LinuxLists.cc - [PATCH RFC] xprtrdma: Fix an LOCK/OPEN race when unlinking an open file

2016-03-28 15:51:20

Subject: [PATCH RFC] xprtrdma: Fix an LOCK/OPEN race when unlinking an open file

At Connectathon 2016, we found that recent upstream Linux clients
would occasionally send a LOCK operation with a zero stateid. This
appeared to happen in close proximity to another thread returning
a delegation before unlinking the same file while it remained open.

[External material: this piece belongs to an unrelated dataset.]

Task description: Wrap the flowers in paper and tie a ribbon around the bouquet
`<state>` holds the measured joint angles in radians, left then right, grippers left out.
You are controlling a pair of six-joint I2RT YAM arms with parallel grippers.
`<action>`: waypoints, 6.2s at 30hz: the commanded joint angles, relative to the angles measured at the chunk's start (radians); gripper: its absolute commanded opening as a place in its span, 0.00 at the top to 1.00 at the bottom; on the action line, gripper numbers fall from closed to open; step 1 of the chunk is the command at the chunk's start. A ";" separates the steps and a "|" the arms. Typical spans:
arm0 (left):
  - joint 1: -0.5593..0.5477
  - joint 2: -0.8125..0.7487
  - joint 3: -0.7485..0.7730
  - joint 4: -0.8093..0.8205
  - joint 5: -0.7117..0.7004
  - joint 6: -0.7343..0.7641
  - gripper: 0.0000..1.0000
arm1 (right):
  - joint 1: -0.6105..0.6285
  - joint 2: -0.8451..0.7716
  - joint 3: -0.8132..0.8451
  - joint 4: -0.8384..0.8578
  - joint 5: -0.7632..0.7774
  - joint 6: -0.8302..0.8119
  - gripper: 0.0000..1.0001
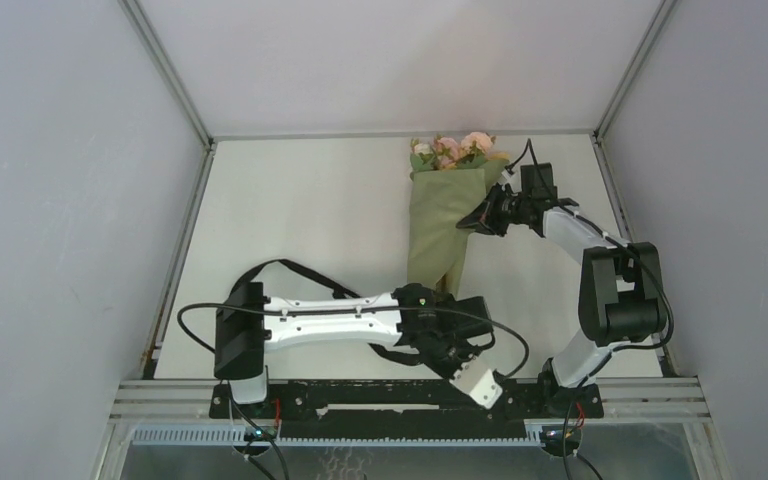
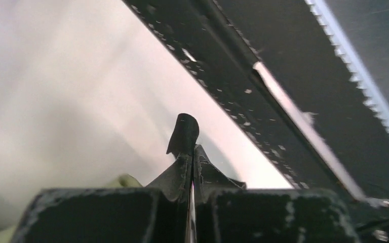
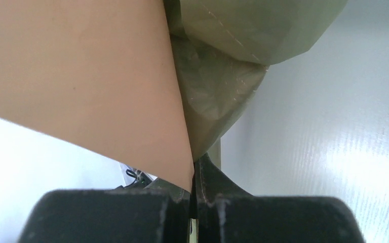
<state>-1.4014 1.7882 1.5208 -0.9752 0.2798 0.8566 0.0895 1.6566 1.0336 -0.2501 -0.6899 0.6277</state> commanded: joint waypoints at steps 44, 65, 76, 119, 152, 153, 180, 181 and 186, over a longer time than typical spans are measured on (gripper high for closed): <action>1.633 -0.269 -0.748 0.326 -0.419 -0.302 0.04 | 0.369 -0.046 -0.076 0.222 0.020 0.129 1.00; 1.164 -0.653 -0.410 -0.032 0.055 -0.340 1.00 | 0.492 -0.026 -0.201 0.433 0.098 0.232 1.00; 0.877 -0.227 -0.282 0.188 0.348 -0.616 1.00 | 0.542 0.024 -0.235 0.491 0.132 0.300 1.00; 0.799 0.209 -0.274 0.332 0.279 -0.709 1.00 | 0.879 -0.099 -0.275 -0.319 0.532 -0.167 0.61; 0.830 0.119 -0.299 0.340 0.272 -0.659 1.00 | 0.727 -0.423 -0.328 0.661 0.094 0.096 1.00; 0.834 0.118 -0.303 0.340 0.282 -0.659 1.00 | 0.739 -0.376 -0.344 0.714 0.097 0.117 1.00; 0.952 -0.403 -0.398 -0.261 0.216 -0.102 1.00 | 0.609 0.201 -0.215 0.797 0.195 0.224 1.00; 0.922 -0.423 -0.401 -0.318 0.224 -0.053 1.00 | 0.602 0.206 -0.212 0.812 0.188 0.241 1.00; 0.631 -0.451 -0.380 -0.448 0.338 0.036 1.00 | 0.594 0.228 -0.193 0.833 0.180 0.273 1.00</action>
<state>-0.6041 1.3655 1.1290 -1.2369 0.5274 0.7456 0.6884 1.8706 0.7998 0.5102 -0.4850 0.8562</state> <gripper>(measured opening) 0.004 0.006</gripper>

Earlier, the client received a write delegation on this file and
returned the open stateid. Now, as it is getting ready to unlink the
file, it returns the write delegation. But there is still an open
file descriptor on that file, so the client must OPEN the file
again before it returns the delegation.

Since commit 24311f884189 ('NFSv4: Recovery of recalled read
delegations is broken'), nfs_open_delegation_recall() clears the
NFS_DELEGATED_STATE flag _before_ it sends the OPEN. This allows a
racing LOCK on the same inode to be put on the wire before the OPEN
operation has returned a valid open stateid.

After the OPEN(CLAIM_DELEG_CUR_FH) returns, the client holds both
a write delegation and a valid open stateid. It is safe to clear
NFS_DELEGATED_STATE at that point, allowing fresh lock requests
to go on the wire using the newly acquired open stateid.

I'm not certain of this fix. nfs4_handle_delegation_recall_error()
is called from both nfs_open_delegation_recall() and
nfs_lock_delegation_recall(). Is it safe and correct to clear
NFS_DELEGATED_STATE after success in both of these code paths?

Fixes: 24311f884189 ('NFSv4: Recovery of recalled read ...')
Signed-off-by: Chuck Lever <[email protected]>
---
fs/nfs/nfs4proc.c | 3 ++-
1 file changed, 2 insertions(+), 1 deletion(-)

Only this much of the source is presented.